→ Your instructions: Return the lines below that carry the word "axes".

→ Dataset section:

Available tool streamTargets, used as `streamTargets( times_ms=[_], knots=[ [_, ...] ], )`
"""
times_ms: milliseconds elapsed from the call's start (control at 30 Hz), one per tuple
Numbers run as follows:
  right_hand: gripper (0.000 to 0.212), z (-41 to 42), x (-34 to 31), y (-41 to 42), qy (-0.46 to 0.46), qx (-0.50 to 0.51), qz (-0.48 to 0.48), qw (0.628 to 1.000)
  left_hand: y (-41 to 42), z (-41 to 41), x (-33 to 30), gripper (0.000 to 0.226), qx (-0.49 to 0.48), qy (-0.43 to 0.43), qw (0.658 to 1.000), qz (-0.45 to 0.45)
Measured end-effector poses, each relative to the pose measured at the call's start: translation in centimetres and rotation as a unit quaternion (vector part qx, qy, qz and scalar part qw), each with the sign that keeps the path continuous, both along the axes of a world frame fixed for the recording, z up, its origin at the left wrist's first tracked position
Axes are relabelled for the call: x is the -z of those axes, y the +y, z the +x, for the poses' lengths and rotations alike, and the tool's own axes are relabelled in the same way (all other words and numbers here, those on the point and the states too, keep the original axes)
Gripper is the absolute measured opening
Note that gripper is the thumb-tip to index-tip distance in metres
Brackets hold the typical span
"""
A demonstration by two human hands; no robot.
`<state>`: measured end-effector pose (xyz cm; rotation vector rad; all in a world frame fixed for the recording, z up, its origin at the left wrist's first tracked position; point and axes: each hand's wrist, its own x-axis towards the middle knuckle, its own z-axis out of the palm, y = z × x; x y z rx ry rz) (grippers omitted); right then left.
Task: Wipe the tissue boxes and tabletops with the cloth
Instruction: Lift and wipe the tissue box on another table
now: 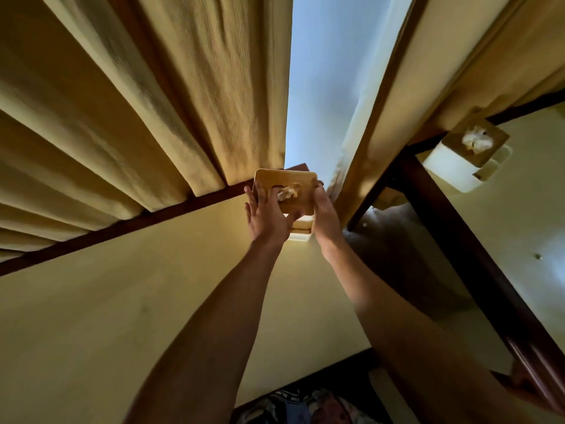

→ Output for this task:
Measured end-effector poses, each relative to the pose measured at the call's start: translation in centimetres and rotation as a unit quaternion (vector part qx, qy, qz and scalar part qw), each with the sign that keeps the path continuous, both along the axes of a world frame fixed for the recording, z up, its origin at the left wrist's first tracked position
Axes are relabelled for the call: x is the -z of those axes, y the +y, z the +x, for the poses' lengths and rotations alike, and the tool's own axes are relabelled in the same way (all other words and numbers here, those on the point and the states too, keep the original axes)
`<state>`: measured end-effector pose (xyz cm; rotation vector rad; all in a world frame fixed for the recording, z up, its origin at the left wrist's first tracked position; point and axes: each hand's wrist, its own x-axis towards the middle knuckle, its own z-axis out of the palm, y = z × x; x y z rx ry rz) (grippers omitted); right then left.

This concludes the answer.